#### WHAT TO DO:
From the first line to the last, transcribe the data exactly.

*** SUPPLIED DATA ***

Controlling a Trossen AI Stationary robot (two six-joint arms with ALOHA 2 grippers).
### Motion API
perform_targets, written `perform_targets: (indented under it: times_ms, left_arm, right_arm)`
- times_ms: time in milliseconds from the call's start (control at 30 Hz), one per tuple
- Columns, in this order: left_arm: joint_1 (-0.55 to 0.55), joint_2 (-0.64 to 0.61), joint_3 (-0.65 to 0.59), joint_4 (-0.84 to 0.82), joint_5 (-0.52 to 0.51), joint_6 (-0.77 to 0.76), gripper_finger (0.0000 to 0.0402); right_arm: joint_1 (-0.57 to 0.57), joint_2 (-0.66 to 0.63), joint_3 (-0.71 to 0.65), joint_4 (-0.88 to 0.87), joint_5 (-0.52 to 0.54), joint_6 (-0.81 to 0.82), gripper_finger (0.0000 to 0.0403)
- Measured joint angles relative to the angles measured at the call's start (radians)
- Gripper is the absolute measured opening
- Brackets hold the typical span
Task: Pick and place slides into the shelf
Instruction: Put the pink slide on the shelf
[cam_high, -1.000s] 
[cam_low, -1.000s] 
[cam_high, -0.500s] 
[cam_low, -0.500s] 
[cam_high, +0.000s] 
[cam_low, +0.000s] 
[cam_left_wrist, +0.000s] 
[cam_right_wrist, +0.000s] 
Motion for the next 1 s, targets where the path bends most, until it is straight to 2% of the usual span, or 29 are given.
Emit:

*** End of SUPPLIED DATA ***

#### RESULT:
Controlling a Trossen AI Stationary robot (two six-joint arms with ALOHA 2 grippers).
### Motion API
perform_targets, written `perform_targets: (indented under it: times_ms, left_arm, right_arm)`
- times_ms: time in milliseconds from the call's start (control at 30 Hz), one per tuple
- Columns, in this order: left_arm: joint_1 (-0.55 to 0.55), joint_2 (-0.64 to 0.61), joint_3 (-0.65 to 0.59), joint_4 (-0.84 to 0.82), joint_5 (-0.52 to 0.51), joint_6 (-0.77 to 0.76), gripper_finger (0.0000 to 0.0402); right_arm: joint_1 (-0.57 to 0.57), joint_2 (-0.66 to 0.63), joint_3 (-0.71 to 0.65), joint_4 (-0.88 to 0.87), joint_5 (-0.52 to 0.54), joint_6 (-0.81 to 0.82), gripper_finger (0.0000 to 0.0403)
- Measured joint angles relative to the angles measured at the call's start (radians)
- Gripper is the absolute measured opening
- Brackets hold the typical span
Task: Pick and place slides into the shelf
Instruction: Put the pink slide on the shelf
[cam_high, -1.000s] 
[cam_low, -1.000s] 
[cam_high, -0.500s] 
[cam_low, -0.500s] 
[cam_high, +0.000s] 
[cam_low, +0.000s] 
[cam_left_wrist, +0.000s] 
[cam_right_wrist, +0.000s] 
Motion for the next 1 s, targets where the path bends most, until it is straight to 2% of the usual span, or 29 are given.
Emit:

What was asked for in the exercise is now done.